→ Dataset records
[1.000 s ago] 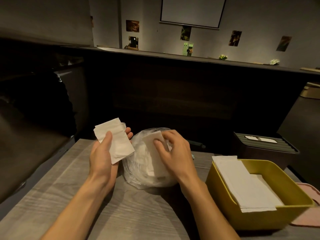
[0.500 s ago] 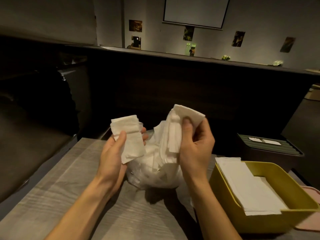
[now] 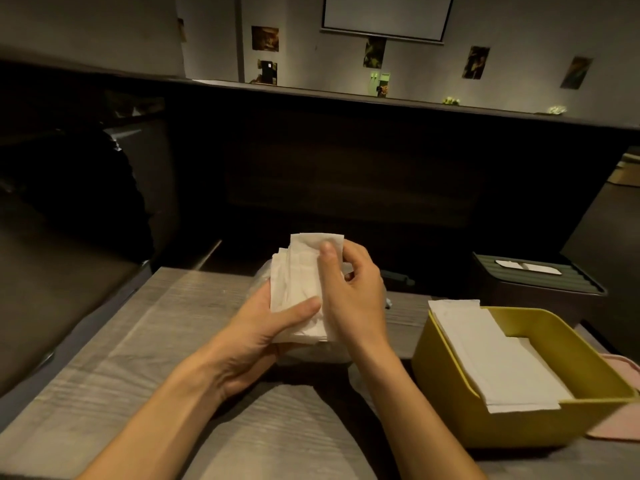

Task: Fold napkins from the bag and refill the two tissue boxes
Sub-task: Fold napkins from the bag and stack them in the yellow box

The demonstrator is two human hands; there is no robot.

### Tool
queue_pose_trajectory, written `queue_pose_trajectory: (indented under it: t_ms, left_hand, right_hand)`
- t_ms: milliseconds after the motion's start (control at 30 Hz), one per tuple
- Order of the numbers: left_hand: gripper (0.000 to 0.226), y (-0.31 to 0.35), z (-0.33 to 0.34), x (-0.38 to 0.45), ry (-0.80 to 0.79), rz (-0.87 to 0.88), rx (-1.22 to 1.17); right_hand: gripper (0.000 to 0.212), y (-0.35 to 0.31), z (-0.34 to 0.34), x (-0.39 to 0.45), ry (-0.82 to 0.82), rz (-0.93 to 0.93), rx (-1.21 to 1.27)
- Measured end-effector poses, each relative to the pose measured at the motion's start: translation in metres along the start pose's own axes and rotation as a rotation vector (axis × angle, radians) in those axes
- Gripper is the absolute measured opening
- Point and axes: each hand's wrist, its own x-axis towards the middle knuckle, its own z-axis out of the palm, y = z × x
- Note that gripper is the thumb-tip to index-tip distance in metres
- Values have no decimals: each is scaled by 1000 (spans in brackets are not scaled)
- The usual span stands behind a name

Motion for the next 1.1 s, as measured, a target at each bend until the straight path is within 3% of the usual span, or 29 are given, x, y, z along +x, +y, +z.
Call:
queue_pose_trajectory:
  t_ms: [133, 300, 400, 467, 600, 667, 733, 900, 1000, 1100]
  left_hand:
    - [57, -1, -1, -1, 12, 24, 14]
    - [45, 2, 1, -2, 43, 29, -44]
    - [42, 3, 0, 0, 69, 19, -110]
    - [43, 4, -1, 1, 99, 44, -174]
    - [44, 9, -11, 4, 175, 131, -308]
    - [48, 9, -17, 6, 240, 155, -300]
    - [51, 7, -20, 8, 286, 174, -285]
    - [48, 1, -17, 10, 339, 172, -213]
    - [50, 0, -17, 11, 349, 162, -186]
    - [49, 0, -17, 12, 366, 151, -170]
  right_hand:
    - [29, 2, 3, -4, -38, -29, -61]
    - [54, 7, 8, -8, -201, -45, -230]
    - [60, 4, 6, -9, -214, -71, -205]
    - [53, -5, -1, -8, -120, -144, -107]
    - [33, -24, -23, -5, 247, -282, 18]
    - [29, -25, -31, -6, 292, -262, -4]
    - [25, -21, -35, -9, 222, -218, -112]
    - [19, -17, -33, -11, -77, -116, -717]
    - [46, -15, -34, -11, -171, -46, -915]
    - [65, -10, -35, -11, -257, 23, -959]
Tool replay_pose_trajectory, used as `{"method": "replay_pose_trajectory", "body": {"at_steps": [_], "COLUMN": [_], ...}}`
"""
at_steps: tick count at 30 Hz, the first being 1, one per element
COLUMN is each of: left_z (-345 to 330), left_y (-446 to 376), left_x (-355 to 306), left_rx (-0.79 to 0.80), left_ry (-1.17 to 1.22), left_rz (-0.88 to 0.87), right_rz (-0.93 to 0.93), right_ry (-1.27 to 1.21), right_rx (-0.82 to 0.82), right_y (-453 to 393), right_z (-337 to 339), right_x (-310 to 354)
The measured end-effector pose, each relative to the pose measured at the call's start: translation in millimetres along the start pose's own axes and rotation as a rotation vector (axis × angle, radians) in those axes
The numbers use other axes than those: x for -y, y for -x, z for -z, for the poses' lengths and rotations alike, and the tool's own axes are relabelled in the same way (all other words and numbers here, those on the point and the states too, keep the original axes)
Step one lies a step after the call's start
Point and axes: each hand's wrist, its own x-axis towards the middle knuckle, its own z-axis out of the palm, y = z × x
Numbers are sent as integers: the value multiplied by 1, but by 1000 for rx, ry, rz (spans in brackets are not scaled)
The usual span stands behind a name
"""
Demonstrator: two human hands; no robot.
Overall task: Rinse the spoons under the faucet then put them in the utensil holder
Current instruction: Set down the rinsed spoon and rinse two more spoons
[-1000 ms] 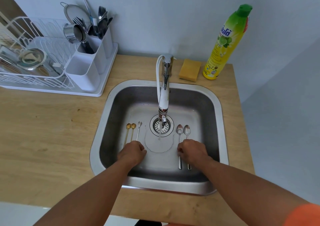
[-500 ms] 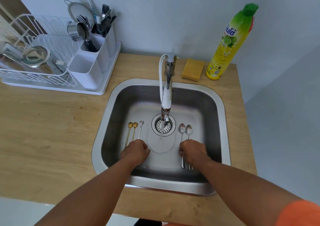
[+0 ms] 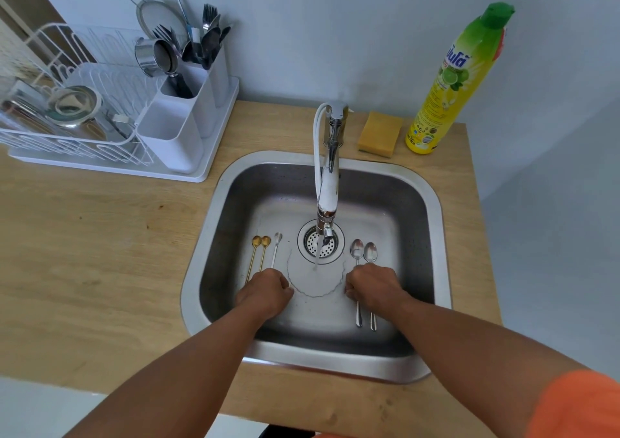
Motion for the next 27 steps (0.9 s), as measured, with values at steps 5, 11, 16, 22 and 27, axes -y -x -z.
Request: {"method": "replay_pose_trajectory", "body": {"at_steps": [5,11,16,22,27], "left_z": [5,4,-4,-8,-6], "left_y": [2,3,8,12,12], "left_x": [-4,-11,-17,-21,-19], "left_rx": [-26,-24,10,12,20], "left_ry": [-25,-14,-35,-67,-73], "left_rz": [-30,-35,-40,-53,-65], "right_rz": [48,33,81,74,86], "right_ry": [-69,-208,-24,33,73], "right_rx": [-34,-63,2,61,52], "right_y": [-28,-29,-12,-12,-19], "right_z": [15,18,19,14,15], "right_x": [18,-5,-27,-17,-14]}}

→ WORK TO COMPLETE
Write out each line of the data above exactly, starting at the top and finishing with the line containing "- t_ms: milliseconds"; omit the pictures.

→ REPLY
[1.000 s ago] 
[0.500 s ago] 
[now] 

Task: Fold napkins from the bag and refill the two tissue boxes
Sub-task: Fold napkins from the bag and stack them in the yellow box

The demonstrator is two human hands; there is no robot.

### Tool
queue_pose_trajectory, written `queue_pose_trajectory: (indented under it: t_ms, left_hand, right_hand)`
- t_ms: milliseconds after the motion's start (control at 30 Hz), one per tuple

This answer is complete as written.